As confirmed by the latest Intergovernmental Panel on Climate Change (IPCC) report on Adaptation, the risks of heat extremes are even higher in cities. By 2050, 68% of the global population is expected to live in urban areas, with the number of megacities exceeding 10 million inhabitants expected to reach 43—many of these in developing regions. [1] In rapidly growing urban areas in Asia, Africa and Latin America, vulnerability for poor households is aggravated by air pollution, the urban heat island effect, limited access to good-quality built environment and key cooling infrastructure.
Inger Andersen, Executive Director of the United Nations Environment Programme (UNEP), said: “We need everybody acting under one vision to decarbonize the cooling sector by 2050. A vision of a world in which we keep our planet, homes and workplaces cool by combining the right technologies with the power of the natural world.”
The risk is increasingly disproportionate, putting communities and individuals suffering from extreme poverty, who already struggle with access to nutritious food and adequate healthcare, most at risk from a lack of access to cooling. Solving the problem is an economic, environmental, and social challenge.
But solutions exist:
- Across the Global South, powering health facilities with off-grid renewable energy and boosting efficiency of off-grid appliances would deliver reliable and cost-effective cooling in countries with electricity access gaps, but investment is needed now to realize this by 2030.
- Nature-based solutions such as tree planting help green urban areas and increase access to shade.
- Technology-based solutions such as affordable, hyper-efficient air conditioners, well-designed buildings, and district cooling systems.
Investment to achieve the Sustainable Development Goals will save lives
Such solutions are vital to reach the UN’s SDG 7: Access to Affordable and Clean Energy, and investment and commitment is needed now.
The SDGs are a set of 17 goals and 169 targets to wipe out poverty, fight inequality, and tackle climate change; they were adopted shortly before the Paris Agreement—the international treaty on climate change that aims to limit global warming to 1.5°C. They must be rolled out rapidly and at scale to save lives, but they must also be delivered in a sustainable way that ensures solutions - including for cooling - do not increase emissions, and therefore temperatures.
Brian Dean, Head of Energy Efficiency and Cooling at SEforALL, highlighted the need to move swiftly on cooling solutions powered by sustainable energy sources: “Accelerating efficient and renewable-powered sustainable cooling devices and deploying passive and nature-based solutions to reduce need for active cooling will play a major role in decarbonizing the cooling sector and achieving SDG 7 by 2030.”

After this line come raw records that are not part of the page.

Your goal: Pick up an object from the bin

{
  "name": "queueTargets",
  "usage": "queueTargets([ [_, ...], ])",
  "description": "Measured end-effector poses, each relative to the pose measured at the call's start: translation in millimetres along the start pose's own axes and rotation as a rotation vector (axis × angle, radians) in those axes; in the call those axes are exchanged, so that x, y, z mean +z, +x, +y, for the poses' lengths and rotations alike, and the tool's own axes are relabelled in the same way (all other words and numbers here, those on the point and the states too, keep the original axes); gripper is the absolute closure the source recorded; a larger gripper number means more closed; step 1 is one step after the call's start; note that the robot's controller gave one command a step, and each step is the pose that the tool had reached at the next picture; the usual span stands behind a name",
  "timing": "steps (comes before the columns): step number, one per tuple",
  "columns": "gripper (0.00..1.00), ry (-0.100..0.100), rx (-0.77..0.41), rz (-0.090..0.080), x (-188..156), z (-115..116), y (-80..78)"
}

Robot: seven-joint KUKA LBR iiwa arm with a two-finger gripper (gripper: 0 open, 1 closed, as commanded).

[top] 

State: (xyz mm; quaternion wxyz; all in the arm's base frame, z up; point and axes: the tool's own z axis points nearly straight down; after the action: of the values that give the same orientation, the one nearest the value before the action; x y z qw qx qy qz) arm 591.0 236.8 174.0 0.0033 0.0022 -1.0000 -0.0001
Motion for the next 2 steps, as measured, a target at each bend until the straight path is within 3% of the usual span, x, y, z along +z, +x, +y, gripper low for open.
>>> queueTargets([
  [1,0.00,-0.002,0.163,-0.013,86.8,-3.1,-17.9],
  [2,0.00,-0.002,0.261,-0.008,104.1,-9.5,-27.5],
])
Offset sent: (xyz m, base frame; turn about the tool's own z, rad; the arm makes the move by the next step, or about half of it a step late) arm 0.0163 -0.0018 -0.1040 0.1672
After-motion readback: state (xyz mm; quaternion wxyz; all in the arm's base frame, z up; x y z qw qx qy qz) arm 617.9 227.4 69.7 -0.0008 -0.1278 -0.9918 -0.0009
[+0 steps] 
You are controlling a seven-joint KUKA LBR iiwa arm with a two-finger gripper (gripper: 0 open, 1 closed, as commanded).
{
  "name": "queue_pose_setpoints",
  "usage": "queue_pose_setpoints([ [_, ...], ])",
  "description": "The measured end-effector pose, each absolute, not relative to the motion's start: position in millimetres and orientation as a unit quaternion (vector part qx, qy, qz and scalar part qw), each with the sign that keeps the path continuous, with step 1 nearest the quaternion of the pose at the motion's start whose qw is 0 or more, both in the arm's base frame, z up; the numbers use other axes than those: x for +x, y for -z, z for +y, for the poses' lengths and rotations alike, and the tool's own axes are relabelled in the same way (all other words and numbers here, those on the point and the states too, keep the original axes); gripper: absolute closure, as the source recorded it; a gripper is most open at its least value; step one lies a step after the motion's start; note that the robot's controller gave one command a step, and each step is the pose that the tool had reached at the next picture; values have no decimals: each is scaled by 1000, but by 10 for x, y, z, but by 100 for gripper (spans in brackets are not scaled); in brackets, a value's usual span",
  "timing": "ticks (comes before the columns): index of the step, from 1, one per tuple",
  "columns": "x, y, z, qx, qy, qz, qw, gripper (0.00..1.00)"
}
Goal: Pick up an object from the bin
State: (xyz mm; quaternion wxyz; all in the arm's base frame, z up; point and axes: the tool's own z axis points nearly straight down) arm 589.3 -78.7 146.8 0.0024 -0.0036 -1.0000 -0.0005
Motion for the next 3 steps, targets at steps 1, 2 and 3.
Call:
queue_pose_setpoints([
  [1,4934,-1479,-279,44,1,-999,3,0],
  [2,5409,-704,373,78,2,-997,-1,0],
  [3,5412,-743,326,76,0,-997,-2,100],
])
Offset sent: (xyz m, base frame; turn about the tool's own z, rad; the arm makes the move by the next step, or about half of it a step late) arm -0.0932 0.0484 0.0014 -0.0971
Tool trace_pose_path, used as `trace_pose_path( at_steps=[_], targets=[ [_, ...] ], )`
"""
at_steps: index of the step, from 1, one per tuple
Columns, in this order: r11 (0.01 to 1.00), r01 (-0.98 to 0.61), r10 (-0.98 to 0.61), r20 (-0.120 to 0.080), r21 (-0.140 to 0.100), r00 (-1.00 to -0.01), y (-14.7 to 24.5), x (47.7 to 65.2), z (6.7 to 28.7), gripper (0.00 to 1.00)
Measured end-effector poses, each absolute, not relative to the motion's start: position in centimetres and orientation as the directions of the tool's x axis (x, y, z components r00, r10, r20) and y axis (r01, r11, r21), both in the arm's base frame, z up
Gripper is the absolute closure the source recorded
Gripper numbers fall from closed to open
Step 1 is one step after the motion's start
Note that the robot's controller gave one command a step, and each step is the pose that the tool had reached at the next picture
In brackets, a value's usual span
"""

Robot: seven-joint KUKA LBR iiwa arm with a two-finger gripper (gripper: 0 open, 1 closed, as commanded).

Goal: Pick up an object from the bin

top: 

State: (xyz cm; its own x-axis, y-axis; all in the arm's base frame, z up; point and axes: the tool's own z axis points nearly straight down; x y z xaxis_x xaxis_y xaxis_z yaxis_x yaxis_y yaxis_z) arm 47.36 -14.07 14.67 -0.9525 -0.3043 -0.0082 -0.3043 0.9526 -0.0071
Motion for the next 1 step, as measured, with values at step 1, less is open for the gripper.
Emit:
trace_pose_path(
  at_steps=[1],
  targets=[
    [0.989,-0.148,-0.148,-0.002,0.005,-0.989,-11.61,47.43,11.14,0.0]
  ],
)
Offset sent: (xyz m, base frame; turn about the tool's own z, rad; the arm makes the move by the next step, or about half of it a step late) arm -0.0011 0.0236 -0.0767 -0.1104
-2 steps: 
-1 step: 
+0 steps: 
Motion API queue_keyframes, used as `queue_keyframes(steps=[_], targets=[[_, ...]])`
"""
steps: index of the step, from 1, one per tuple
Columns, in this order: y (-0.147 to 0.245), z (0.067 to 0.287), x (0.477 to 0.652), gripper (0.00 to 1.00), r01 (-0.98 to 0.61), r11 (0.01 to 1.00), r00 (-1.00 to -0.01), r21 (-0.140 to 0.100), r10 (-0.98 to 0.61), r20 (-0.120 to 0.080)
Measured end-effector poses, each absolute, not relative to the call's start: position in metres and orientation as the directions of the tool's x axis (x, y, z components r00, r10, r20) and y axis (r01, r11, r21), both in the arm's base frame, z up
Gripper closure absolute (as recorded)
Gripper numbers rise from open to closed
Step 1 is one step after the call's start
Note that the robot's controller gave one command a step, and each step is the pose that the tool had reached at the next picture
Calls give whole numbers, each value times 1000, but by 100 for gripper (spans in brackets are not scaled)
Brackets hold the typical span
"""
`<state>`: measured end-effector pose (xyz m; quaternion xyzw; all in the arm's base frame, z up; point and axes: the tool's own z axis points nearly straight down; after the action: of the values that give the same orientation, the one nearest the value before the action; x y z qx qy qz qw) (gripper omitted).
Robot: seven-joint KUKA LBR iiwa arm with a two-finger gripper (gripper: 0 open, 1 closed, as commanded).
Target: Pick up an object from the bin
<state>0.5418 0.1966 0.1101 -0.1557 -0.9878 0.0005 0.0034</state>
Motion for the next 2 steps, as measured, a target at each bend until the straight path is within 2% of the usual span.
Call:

Damilola Ogunbiyi added: “The data shows that business as usual means there will be more vulnerable people by 2030, making our efforts to deliver SDG 7 and the Paris Agreement more challenging. In a warming world, both equitable economies and just, inclusive clean energy transitions rely on rapidly delivering sustainable cooling for all.

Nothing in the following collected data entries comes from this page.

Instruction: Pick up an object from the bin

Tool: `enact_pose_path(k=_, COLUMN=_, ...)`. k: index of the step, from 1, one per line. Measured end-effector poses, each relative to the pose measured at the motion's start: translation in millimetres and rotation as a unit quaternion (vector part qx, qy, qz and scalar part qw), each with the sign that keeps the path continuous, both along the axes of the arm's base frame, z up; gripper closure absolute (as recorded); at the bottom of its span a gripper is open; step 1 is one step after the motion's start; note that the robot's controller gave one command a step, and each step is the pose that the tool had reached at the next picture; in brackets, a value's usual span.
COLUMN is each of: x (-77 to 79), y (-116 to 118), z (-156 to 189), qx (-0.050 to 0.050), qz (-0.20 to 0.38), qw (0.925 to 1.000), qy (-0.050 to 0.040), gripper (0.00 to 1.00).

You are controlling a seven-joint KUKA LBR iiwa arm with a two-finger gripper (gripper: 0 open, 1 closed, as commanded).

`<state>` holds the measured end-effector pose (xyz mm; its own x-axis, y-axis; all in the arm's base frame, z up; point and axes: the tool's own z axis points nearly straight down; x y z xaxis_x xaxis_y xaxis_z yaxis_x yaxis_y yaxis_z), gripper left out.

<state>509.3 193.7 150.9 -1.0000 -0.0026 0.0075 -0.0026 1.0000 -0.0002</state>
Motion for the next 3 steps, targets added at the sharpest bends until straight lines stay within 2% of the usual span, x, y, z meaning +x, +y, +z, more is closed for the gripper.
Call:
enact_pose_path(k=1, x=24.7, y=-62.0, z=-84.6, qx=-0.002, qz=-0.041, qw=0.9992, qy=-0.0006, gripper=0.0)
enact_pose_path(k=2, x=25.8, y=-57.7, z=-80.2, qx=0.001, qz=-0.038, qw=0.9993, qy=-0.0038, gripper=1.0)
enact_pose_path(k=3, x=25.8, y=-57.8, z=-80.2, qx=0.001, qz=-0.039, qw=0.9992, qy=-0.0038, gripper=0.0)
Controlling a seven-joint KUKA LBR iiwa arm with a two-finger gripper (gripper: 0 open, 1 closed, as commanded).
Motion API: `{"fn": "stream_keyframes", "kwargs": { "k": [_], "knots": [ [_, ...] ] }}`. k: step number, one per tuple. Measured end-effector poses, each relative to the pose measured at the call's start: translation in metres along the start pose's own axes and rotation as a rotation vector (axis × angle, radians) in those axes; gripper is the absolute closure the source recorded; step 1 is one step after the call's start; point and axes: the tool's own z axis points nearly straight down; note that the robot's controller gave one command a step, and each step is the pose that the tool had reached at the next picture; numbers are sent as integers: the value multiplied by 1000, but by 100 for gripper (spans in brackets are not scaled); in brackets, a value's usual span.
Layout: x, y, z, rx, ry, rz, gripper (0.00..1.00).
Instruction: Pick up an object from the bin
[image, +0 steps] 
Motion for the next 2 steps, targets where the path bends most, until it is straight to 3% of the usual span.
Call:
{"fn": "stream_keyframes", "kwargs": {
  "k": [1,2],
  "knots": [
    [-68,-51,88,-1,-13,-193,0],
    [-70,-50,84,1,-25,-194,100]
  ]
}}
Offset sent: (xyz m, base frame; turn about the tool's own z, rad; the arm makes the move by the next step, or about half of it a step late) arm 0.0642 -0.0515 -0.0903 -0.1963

“We also need to rapidly shift to sustainable technologies, so access to cooling does not worsen global climate change. The good news is, many solutions already exist today to reduce risk, improve lives, and reduce emissions. And if we achieve universal electrification and end poverty by 2030, we will relieve almost 450 million people from extreme risks to their health and safety due to a lack of access to cooling. We must all commit to urgent action.”